WARSAW: Britain will raise defense spending to 2.5 percent of GDP by 2030 in a “most dangerous” world, Prime Minister Rishi Sunak said Tuesday during a visit to Poland.
The commitment came as NATO countries face pressure to raise defense spending in the face of global threats, particularly from Russia.
“In a world that is the most dangerous it has been since the end of the Cold War, we cannot be complacent,” Sunak told reporters in Warsaw, where he held a press conference with NATO Secretary-General Jens Stoltenberg.
The increase in spending from 2.3 percent will see the UK become one of the highest spenders on defense in the 32-member defense alliance after the United States, the British government said.
It means the UK is expected to spend £87 billion on defense in 2030-31, an increase of £23 billion over current levels.
“I believe we must do more to defend our country, our interests, and our values,” Sunak said, announcing “the biggest strengthening of national defense for a generation.”
Western nations are under pressure to boost defense funding following Moscow’s invasion of its neighbor Ukraine as well as the threat of escalation in the Middle East.
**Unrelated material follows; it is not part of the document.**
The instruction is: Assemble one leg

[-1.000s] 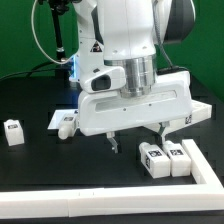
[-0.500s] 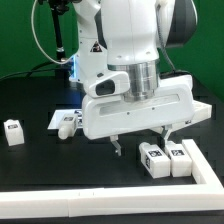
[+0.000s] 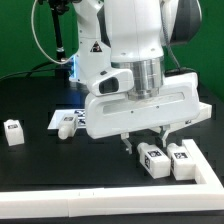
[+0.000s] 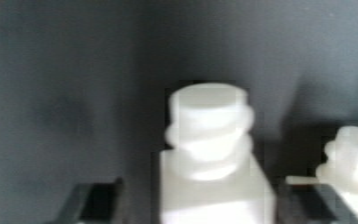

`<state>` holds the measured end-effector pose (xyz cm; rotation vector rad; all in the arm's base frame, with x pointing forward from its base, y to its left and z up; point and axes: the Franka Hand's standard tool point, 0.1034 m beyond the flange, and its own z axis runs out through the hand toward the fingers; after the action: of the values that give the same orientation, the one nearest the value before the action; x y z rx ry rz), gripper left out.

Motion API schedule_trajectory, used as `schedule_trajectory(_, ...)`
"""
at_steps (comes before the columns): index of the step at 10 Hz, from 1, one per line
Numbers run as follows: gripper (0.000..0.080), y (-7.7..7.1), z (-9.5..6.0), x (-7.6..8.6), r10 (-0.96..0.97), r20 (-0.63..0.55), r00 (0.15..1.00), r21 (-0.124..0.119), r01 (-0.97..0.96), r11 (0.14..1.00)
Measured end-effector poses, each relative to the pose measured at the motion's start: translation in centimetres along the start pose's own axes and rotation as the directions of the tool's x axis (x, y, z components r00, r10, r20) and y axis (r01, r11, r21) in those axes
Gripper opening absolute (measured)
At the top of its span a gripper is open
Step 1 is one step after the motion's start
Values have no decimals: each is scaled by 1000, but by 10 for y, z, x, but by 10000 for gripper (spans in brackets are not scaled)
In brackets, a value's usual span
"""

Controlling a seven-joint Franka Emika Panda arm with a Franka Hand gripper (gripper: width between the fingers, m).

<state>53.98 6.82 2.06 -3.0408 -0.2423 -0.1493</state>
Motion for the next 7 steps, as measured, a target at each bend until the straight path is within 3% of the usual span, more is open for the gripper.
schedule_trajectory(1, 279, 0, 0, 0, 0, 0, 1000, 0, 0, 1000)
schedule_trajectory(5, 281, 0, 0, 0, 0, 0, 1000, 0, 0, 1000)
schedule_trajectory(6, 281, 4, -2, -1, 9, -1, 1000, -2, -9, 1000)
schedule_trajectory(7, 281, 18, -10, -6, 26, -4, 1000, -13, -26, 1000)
EU chief Ursula von der Leyen recently called for a “European awakening on defense and security.”
Brussels is set to come up with more proposals for financing the defense push by a summit of EU leaders in June.
Sunak has also faced calls from his Conservative Party to boost defense spending, with some calling for a level of three percent of GDP.
On Tuesday, Sunak also announced £500 million additional funding for Ukraine’s war effort against Russia.